Norma-Simplex: an infrastructure for legal documents analysis, assessment, and re-factoring

  • Expected start date:
    Expected end date:
    Project Status:
    Project Type:
    Project Manager :
    Luís Barbosa


    Modern societies are governed by laws and regulations. This concept is captured in the phrase “rule of law” [Figgis22], i.e. a nation should be governed by law. This implies that every citizen is subject to the law [Tamanaha04]. These laws and regulations are captured in textual documents, written by legislators. Shortcomings and other assorted problems with these documents have a direct social and economic impact in people’s everyday lives, and introduces administrative burden to governments and citizens [Coglianese12]. Also, in modern societies, there is clear concern to include citizens in deliberation and decision processes (e.g. participatory surveys), and with the increase demand on transparency and open data, norms and regulations should be easy to read and accessible to everyone, independently of education background, and accessibility constraints [Zittel07, Gurría11].


    This project aims at modeling, analyzing, assessing, and suggesting improvements to legal documents and regulations. Such models should capture the semantics conveyed by natural language in a rigorous mathematical way, relying on relation algebra. The captured information is structured into knowledge through a tool-chain of analysis and inference, in the form of rich models which are then used to: (1) validate the semantic information captured by the model, namely checking for inconsistencies using state-of-the-art model-checking techniques; (2) generate refactored text from the improved model conveying the same semantics in a better, less ambiguous and more concise way; (3) derive the schema of the information system able to support the computerization of the corresponding legal process; (4) build semantic networks and information retrieval artifacts to search and analyze legal document contents. The combination and integration of all these activities will result in higher quality laws and regulations and more efficient IT support for the legal sector.

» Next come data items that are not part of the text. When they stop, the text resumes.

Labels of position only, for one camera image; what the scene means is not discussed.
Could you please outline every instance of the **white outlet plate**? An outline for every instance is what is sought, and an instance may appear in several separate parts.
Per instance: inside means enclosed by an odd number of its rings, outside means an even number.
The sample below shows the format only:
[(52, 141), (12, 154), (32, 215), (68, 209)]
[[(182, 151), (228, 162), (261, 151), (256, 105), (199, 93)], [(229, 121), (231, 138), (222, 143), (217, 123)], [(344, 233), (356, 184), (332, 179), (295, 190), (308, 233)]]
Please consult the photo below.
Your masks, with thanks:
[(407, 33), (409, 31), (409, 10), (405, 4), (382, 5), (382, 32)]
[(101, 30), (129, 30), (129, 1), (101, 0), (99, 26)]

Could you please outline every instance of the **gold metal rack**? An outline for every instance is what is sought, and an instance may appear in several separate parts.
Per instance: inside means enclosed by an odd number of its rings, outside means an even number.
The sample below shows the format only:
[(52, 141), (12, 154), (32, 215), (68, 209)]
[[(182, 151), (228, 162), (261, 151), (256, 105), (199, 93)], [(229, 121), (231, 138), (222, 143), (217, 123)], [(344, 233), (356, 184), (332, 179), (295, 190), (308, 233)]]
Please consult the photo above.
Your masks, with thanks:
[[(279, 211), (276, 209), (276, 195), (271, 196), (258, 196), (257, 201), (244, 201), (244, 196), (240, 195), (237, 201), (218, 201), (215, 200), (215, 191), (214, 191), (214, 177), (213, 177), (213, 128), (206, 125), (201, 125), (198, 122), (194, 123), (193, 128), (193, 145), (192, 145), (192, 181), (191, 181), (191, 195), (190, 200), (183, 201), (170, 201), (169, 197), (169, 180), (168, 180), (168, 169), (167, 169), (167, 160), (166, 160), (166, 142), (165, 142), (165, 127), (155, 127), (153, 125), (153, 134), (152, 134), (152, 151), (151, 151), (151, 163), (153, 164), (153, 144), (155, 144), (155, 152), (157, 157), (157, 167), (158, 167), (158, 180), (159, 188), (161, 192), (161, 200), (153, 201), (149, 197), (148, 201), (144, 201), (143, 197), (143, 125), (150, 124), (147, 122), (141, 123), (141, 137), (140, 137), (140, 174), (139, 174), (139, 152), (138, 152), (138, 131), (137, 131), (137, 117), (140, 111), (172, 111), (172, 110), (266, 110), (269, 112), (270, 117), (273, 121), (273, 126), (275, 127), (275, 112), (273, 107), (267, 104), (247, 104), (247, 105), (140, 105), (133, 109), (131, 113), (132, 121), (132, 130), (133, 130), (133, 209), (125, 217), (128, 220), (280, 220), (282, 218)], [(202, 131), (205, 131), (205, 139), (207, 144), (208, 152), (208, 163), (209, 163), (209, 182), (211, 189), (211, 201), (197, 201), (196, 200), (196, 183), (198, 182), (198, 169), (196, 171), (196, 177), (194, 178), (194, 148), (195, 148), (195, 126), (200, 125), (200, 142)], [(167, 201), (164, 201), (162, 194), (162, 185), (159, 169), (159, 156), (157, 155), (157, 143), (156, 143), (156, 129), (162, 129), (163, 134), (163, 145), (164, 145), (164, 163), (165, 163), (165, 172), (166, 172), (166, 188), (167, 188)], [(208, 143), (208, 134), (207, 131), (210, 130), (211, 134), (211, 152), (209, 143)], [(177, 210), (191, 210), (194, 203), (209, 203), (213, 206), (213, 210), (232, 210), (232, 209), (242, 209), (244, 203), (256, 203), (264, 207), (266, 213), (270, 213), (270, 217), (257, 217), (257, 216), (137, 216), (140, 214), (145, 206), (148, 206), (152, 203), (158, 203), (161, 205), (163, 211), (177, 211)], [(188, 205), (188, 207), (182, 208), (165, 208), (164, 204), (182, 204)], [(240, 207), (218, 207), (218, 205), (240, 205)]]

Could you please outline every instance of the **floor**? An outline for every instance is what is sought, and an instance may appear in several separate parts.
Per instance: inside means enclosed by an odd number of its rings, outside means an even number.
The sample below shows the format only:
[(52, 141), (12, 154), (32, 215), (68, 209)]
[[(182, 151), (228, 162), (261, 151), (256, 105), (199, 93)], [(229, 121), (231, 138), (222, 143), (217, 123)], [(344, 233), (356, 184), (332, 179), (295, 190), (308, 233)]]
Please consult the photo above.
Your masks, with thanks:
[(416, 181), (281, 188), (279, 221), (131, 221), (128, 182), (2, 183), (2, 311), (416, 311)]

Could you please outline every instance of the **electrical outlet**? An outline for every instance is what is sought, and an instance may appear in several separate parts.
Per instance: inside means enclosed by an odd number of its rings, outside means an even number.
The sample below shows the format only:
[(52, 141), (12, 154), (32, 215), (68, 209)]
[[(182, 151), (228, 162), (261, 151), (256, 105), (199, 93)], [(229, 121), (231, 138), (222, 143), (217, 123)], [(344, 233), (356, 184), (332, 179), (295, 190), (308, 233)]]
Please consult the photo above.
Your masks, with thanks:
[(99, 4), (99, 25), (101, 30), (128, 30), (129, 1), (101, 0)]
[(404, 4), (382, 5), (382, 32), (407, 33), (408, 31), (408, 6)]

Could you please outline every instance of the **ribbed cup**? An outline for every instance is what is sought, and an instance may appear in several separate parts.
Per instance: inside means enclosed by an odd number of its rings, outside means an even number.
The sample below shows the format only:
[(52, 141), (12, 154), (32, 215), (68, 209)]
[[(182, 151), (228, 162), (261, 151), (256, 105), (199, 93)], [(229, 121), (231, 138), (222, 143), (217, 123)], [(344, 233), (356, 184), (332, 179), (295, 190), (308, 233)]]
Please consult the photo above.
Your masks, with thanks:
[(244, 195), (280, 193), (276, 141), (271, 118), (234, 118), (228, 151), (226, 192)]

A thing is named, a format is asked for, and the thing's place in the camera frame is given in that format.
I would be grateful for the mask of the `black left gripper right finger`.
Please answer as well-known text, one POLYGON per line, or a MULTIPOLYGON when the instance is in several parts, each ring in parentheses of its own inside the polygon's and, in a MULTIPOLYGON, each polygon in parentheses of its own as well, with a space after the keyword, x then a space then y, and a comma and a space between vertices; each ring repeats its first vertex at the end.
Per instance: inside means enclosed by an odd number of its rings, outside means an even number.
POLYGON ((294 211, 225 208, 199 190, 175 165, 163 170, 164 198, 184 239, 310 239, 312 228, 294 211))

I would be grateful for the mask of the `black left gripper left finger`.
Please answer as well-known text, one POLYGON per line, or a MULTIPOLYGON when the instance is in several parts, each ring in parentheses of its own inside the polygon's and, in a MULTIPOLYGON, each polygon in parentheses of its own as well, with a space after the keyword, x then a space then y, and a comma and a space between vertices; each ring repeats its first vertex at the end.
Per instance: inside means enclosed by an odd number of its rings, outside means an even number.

    To finish the summary let’s look at a sentence extracted from a local city hall participatory survey regulation: “Each citizen can submit one proposal only.”, for a human it is easier to perceive the obvious constraint. The challenge is instrumenting a machine to infer the same information. From a linguistic point of view the concept or action being described is captured (in most cases) by the verb of the sentence, by looking at the part-of-speech tagging combined with the dependency parsing information, we can infer a relation between the citizen and a proposal, and by looking at the verb actants we can infer the cardinality of the concepts in the relation. Given all this information well defined and well structured, and a set of boilerplates, we can came up with a snippet of Alloy [Jackson02] that represents the same knowledge: “sig citizen { present: lone proposal }”, but is written in a formal, unambiguous language, which makes it easier for systematically processing by machines.